Ordinarily, advertisers strive to make their messages as clear as possible. In fact, most are designed to get through to the village idiot. In 1972, publisher Addison-Wesley placed an advertisement with a different twist. On the back of the magazine The American Statistician, they led off an ad for three textbooks with the following cryptic remark.

reclame
Fragment of an Addison-Wesley advertisement that appeared at the back of The American Statistician, year 1972, volume 25, number 5. Thanks to Marianne Borderé (Ghent University, library of the faculty of Bioscience Engineering) for digging up this slogan from the archives.

David Silverman wrote in an article for the magazine Word Ways:

Care to try and figure out the hidden message? Although the slogan doesn't have the pizzazz of — say — "Let ESSO put a tiger in your tank", it can equally well be applied to the sale of shoes, ships or sealing wax (or, for that matter, floor wax).

Input

The first line contains a text fragment that hides a secret message that can be deciphered in the same way as the pitch line from the Addison-Wesley advertisement from the introduction. This is followed by another two lines that each contain an integer: a starting position $$p$$ in the pitch line and a step size $$s$$, where $$s \neq 0$$.

Output

A line containing the secret message. The message can be deciphered by stepping through the pitch line starting from position $$p$$ and skipping $$s$$ characters forward (if $$s > 0$$) or backward (if $$s < 0$$) at a time through the string. Positions of the characters are indexed according to the Python indexing rules for strings (including negative indices). Cycle back to the beginning if you hit the end of the pitch line when skipping forward.

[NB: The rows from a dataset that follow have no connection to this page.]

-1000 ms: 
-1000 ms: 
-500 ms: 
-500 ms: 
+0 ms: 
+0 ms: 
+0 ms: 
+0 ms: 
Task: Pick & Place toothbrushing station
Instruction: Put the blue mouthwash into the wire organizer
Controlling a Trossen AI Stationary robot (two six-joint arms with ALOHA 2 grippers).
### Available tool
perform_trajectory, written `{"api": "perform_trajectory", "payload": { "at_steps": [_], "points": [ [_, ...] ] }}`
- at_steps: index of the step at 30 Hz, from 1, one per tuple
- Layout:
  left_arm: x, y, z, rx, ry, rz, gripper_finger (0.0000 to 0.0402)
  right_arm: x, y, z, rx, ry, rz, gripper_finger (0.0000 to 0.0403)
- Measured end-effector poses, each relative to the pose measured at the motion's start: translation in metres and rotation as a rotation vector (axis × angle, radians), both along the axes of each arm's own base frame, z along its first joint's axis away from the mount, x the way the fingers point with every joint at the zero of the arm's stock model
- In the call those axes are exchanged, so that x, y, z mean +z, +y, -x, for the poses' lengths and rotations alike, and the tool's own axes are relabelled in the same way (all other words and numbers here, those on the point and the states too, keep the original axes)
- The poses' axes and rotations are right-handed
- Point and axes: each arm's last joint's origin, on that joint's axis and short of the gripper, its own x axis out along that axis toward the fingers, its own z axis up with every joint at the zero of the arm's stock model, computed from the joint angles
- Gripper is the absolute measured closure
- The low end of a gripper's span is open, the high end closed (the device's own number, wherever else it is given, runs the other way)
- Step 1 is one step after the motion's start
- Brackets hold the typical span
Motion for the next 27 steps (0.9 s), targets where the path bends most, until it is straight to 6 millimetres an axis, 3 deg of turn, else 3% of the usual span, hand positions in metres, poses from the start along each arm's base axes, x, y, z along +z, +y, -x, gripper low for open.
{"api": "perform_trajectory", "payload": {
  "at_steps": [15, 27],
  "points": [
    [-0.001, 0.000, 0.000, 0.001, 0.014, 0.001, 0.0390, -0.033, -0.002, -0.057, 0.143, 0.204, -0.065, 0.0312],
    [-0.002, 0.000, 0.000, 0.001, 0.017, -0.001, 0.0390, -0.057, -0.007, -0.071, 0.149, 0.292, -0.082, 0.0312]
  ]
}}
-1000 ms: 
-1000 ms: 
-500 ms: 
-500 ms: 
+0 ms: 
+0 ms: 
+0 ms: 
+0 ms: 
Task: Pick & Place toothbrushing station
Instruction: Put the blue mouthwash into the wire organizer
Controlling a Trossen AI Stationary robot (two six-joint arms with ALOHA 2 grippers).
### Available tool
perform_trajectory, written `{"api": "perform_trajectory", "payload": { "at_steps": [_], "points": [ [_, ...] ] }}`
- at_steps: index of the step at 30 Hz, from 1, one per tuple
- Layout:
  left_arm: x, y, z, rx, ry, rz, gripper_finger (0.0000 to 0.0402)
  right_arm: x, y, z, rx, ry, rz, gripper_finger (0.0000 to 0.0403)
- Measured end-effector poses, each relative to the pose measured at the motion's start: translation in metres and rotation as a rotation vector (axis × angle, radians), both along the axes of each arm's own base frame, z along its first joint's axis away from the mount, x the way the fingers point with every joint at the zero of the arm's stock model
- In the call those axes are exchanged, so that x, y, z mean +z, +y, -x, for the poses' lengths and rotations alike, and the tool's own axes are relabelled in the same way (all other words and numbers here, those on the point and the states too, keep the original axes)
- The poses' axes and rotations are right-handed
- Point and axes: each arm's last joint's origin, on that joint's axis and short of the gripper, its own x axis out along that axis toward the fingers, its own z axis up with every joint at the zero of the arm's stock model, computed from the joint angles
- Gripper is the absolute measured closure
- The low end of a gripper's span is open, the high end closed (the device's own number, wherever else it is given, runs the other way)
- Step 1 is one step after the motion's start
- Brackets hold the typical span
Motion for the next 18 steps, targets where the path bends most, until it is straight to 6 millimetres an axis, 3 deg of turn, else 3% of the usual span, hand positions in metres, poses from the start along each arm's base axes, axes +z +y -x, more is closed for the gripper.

Cycle back to the end if you hit the beginning of the pitch line when skipping backward.

slogan
The secret message in the Addison-Wesley advertisement can be deciphered as "say hello to a good buy". Start at position -3 (or position 20 if counting from the left) and keep on skipping three positions backward through the characters of the string, cycling back to the end as often as necessary. The starting position and the first step of the deciphering process are marked in yellow.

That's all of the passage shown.